Ambrosius no hizo ningún comentario mientras regresaba a la mesa. La mayoría de los clientes de La rata negra se ocuparon otra vez de sus asuntos, aunque algunos no dejaron de mirar al trampero y al paladín.

—Podríais haber formulado la pregunta sin descubrirme como un hombre del rey —se quejó Azoun a Ambrosius, en cuanto éste se sentó.

—Como os dije antes, no me agradan los espías. Se consigue más preguntando abiertamente.

—Debo entender que el trampero dijo la verdad.

—Desde luego —contestó Ambrosius—. Brak me conoce bien. No se atrevería a mentirme.

El rey conversó con el paladín durante un rato. Cuando acabó de beber la cerveza negra, fuerte y espesa, se despidió de Ambrosius y se dirigió hacia la salida. Brak frunció el entrecejo al ver pasar al monarca, pero el trampero borracho se vio envuelto casi de inmediato en una animada discusión sobre los tuiganos. Azoun oyó que alguien comentaba: «¡No podemos perder con el respaldo de todos los ejércitos de Faerun!». El rey rogó para sus adentros que el hombre no se equivocara, y se alejó en la oscuridad de la noche helada.

«Es el último coletazo del invierno», se dijo Azoun, ajustándose la capa sobre los hombros. Esto significaba que los tuiganos no tardarían nada en reanudar el avance sobre Thay, si es que ya no lo habían hecho. Los ejércitos de Faerun debían reunirse cuanto antes.

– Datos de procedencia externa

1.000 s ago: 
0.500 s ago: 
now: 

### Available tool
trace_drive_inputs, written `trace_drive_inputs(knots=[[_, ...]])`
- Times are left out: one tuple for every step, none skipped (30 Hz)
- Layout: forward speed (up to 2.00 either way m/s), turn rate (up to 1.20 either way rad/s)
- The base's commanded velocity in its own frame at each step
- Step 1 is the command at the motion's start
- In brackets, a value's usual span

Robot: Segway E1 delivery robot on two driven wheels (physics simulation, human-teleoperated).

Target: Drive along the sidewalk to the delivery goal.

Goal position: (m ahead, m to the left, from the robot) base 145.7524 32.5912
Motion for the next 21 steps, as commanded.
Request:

Además, por lo que se había enterado aquel día, estaba seguro de que no había riesgos en seguir con los planes. El pueblo de Suzail apoyaba la cruzada a pesar de la inquietud de unos pocos gremios. Los comerciantes protestaban por los impuestos, pero el rey sabía que esto era ya algo habitual entre ellos. Lo más importante era la certeza de que el trampero que había intentado asesinarlo había actuado por cuenta propia.

El viento helado lo hizo temblar y, al arrebujarse un poco más en la capa, la rotosa prenda acabó por descoserse del todo. Miró la tela desgarrada con una sonrisa.

Cuando estaba de buen humor, el padre de Azoun calificaba el interés del hijo por el teatro y los disfraces como una pérdida de tiempo. En las ocasiones en que los halcones no se comportaban en las cacerías como se esperaba, o los nobles se mostraban revoltosos, el rey Rhigaerd II solía escoger otros calificativos más duros para las aficiones del hijo. Ahora, mientras caminaba por la calles de Suzail, el rey de Cormyr agradeció a los dioses haber escogido La rata negra para su visita. Sonrió, convencido de que su afición a los disfraces le había sido muy útil.